* Exercise description: Print each entry as it appears. Images stay out of the copy.

* The data:
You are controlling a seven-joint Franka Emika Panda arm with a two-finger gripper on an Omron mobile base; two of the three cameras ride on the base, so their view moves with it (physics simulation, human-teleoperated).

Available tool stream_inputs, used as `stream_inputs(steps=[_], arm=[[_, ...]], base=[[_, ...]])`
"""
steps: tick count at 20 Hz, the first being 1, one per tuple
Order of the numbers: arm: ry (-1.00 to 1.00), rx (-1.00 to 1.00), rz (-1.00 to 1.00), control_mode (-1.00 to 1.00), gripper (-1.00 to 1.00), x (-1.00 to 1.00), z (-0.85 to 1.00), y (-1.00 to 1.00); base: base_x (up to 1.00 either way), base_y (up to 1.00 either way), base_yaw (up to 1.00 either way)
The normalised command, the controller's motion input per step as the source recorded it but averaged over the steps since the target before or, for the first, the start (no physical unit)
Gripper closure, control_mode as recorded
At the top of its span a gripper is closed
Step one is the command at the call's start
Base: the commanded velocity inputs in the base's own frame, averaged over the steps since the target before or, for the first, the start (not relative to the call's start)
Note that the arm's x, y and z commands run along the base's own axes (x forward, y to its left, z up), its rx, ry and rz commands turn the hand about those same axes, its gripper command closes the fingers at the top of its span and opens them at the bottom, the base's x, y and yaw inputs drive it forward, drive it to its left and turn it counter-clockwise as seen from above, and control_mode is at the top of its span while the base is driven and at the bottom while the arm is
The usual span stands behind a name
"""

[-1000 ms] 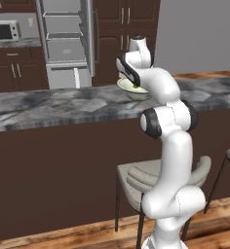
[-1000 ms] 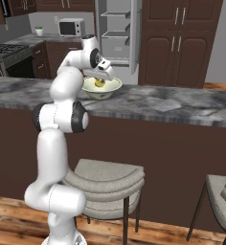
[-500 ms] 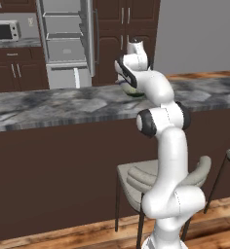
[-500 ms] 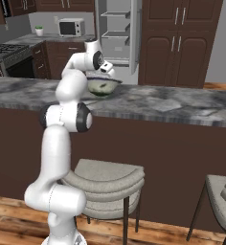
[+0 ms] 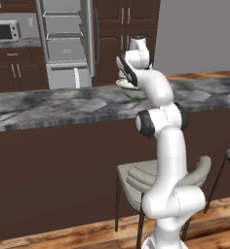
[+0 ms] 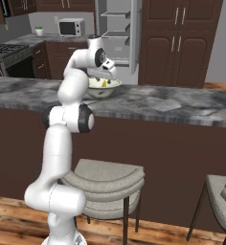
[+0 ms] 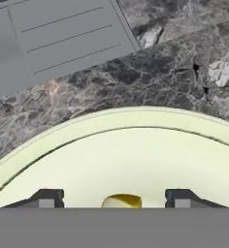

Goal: There is a bowl on the dining counter. Grab a lemon wedge from the fridge and place it in the bowl. Then get the liquor bottle and glass cup from the cabinet and place them next to the bowl.

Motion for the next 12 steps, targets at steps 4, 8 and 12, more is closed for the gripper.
stream_inputs(steps=[4, 8, 12], arm=[[-0.02, 0.04, 0.0, -1.0, -1.0, 0.0, 0.2, -0.01], [-0.02, 0.04, 0.0, -1.0, -1.0, 0.0, 0.32, 0.0], [-0.1, 0.06, 0.0, -1.0, -1.0, -0.33, 0.66, 0.0]], base=[[0.0, 0.0, 0.0], [0.0, 0.0, 0.0], [0.0, 0.0, 0.0]])
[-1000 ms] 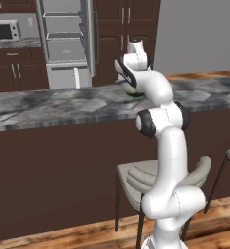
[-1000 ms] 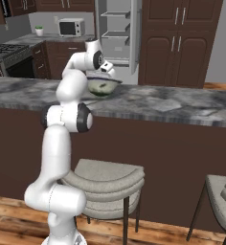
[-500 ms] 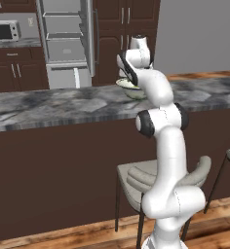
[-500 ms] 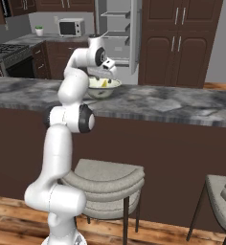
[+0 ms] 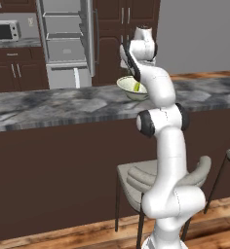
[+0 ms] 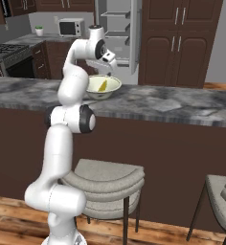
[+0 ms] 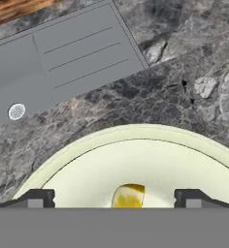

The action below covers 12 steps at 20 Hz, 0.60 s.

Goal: There is a bowl on the dining counter. Grab a lemon wedge from the fridge and place it in the bowl. Then get the liquor bottle and glass cup from the cabinet and place them next to the bowl.

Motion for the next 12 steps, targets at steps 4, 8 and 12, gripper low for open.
stream_inputs(steps=[4, 8, 12], arm=[[-0.14, 0.06, 0.0, -1.0, -1.0, -0.81, 0.58, 0.0], [-0.17, 0.06, 0.0, -1.0, -1.0, -0.85, 0.71, 0.0], [-0.17, 0.02, 0.0, -1.0, -1.0, -1.0, 0.62, 0.04]], base=[[0.0, 0.0, 0.0], [0.0, 0.0, 0.0], [0.0, 0.0, 0.0]])
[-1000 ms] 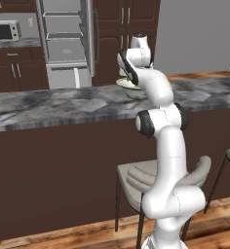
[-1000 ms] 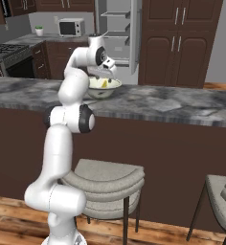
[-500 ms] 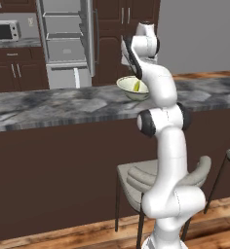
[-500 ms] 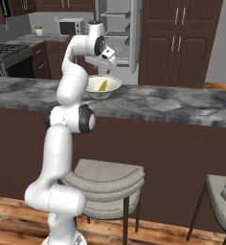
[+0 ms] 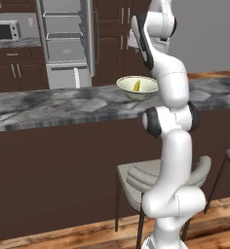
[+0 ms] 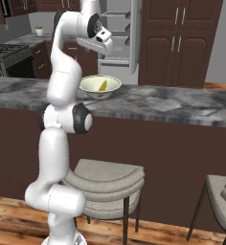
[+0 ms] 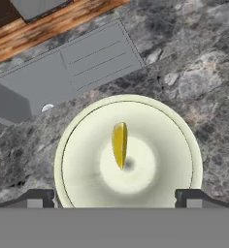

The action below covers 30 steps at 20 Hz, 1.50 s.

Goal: There is a bowl on the dining counter. Grab a lemon wedge from the fridge and place it in the bowl. Then get the liquor bottle and glass cup from the cabinet and place them next to the bowl.

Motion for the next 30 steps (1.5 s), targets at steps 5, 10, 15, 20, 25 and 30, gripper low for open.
stream_inputs(steps=[5, 10, 15, 20, 25, 30], arm=[[-0.02, 0.0, 0.0, -1.0, -1.0, -1.0, 0.03, 0.25], [0.0, -0.02, 0.0, -1.0, -1.0, -1.0, -0.14, 0.22], [-0.05, -0.01, 0.0, -1.0, -1.0, -1.0, -0.06, 0.07], [-0.15, -0.02, 0.0, -1.0, -1.0, -1.0, 0.0, 0.0], [-0.07, -0.05, 0.0, -1.0, -1.0, -1.0, -0.09, 0.0], [0.0, -0.08, 0.0, -1.0, -1.0, -1.0, -0.37, 0.0]], base=[[0.0, 0.0, 0.0], [0.0, 0.0, 0.0], [0.0, 0.0, 0.0], [0.0, 0.0, 0.0], [0.0, 0.0, 0.0], [0.0, 0.0, 0.0]])
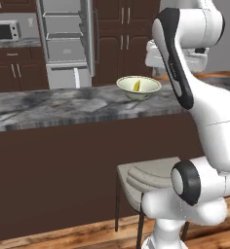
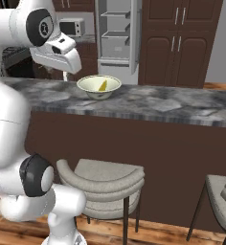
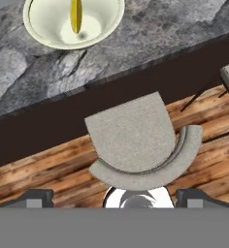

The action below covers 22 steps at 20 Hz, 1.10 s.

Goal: There is a bowl on the dining counter. Grab a lemon wedge from the fridge and place it in the bowl. Then get the liquor bottle and glass cup from the cabinet and place them next to the bowl.

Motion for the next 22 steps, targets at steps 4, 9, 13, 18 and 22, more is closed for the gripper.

* Exercise solution:
You are controlling a seven-joint Franka Emika Panda arm with a two-finger gripper on an Omron mobile base; two of the three cameras ride on the base, so their view moves with it (physics simulation, human-teleoperated).

Available tool stream_inputs, used as `stream_inputs(steps=[_], arm=[[_, ...]], base=[[_, ...]])`
"""
steps: tick count at 20 Hz, the first being 1, one per tuple
Order of the numbers: arm: ry (-1.00 to 1.00), rx (-1.00 to 1.00), rz (-1.00 to 1.00), control_mode (-1.00 to 1.00), gripper (-1.00 to 1.00), x (-1.00 to 1.00), z (-0.85 to 1.00), y (-1.00 to 1.00); base: base_x (up to 1.00 either way), base_y (up to 1.00 either way), base_yaw (up to 1.00 either way)
The normalised command, the controller's motion input per step as the source recorded it but averaged over the steps since the target before or, for the first, the start (no physical unit)
Gripper closure, control_mode as recorded
At the top of its span a gripper is closed
Step one is the command at the call's start
Base: the commanded velocity inputs in the base's own frame, averaged over the steps since the target before or, for the first, the start (not relative to the call's start)
Note that the arm's x, y and z commands run along the base's own axes (x forward, y to its left, z up), its rx, ry and rz commands turn the hand about those same axes, its gripper command closes the fingers at the top of its span and opens them at the bottom, the base's x, y and yaw inputs drive it forward, drive it to its left and turn it counter-clockwise as seen from above, and control_mode is at the top of its span while the base is driven and at the bottom while the arm is
The usual span stands behind a name
"""

[-1000 ms] 
[-1000 ms] 
[-500 ms] 
[-500 ms] 
[+0 ms] 
[+0 ms] 
[+0 ms] 

Goal: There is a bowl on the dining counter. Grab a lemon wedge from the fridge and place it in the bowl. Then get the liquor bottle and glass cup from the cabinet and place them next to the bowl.

Motion for the next 12 steps, targets at steps 4, 8 and 12, more is closed for the gripper.
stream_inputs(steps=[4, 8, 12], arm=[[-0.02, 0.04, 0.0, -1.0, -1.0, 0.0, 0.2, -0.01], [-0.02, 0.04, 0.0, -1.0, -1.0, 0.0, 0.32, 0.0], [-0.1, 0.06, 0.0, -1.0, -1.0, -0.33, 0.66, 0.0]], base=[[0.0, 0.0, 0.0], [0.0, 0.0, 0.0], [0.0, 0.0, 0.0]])
[-1000 ms] 
[-1000 ms] 
[-500 ms] 
[-500 ms] 
[+0 ms] 
[+0 ms] 
[+0 ms] 

The action below covers 12 steps at 20 Hz, 0.60 s.

Goal: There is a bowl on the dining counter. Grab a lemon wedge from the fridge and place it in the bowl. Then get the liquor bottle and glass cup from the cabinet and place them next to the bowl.

Motion for the next 12 steps, targets at steps 4, 8 and 12, gripper low for open.
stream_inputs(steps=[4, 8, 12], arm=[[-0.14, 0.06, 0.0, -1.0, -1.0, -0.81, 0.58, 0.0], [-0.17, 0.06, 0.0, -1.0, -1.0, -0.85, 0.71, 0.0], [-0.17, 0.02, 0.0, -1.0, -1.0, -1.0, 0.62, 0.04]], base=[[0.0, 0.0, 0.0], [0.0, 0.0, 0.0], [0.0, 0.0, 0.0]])
[-1000 ms] 
[-1000 ms] 
[-500 ms] 
[-500 ms] 
[+0 ms] 
[+0 ms] 
[+0 ms] 

The action below covers 30 steps at 20 Hz, 1.50 s.

Goal: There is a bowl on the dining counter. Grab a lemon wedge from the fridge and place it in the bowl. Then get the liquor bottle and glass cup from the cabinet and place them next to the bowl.

Motion for the next 30 steps (1.5 s), targets at steps 5, 10, 15, 20, 25 and 30, gripper low for open.
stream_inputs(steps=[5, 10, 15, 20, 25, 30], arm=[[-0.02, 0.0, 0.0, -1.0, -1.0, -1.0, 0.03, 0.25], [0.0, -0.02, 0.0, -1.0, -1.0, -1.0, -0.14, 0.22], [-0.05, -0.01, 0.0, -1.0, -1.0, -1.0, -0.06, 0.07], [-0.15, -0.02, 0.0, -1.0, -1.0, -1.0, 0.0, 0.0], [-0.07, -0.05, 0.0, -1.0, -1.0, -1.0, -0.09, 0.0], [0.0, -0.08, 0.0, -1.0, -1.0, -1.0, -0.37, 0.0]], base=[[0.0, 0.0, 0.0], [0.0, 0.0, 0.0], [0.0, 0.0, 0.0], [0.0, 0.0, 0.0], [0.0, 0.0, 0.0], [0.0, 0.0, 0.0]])

The action below covers 22 steps at 20 Hz, 1.10 s.

Goal: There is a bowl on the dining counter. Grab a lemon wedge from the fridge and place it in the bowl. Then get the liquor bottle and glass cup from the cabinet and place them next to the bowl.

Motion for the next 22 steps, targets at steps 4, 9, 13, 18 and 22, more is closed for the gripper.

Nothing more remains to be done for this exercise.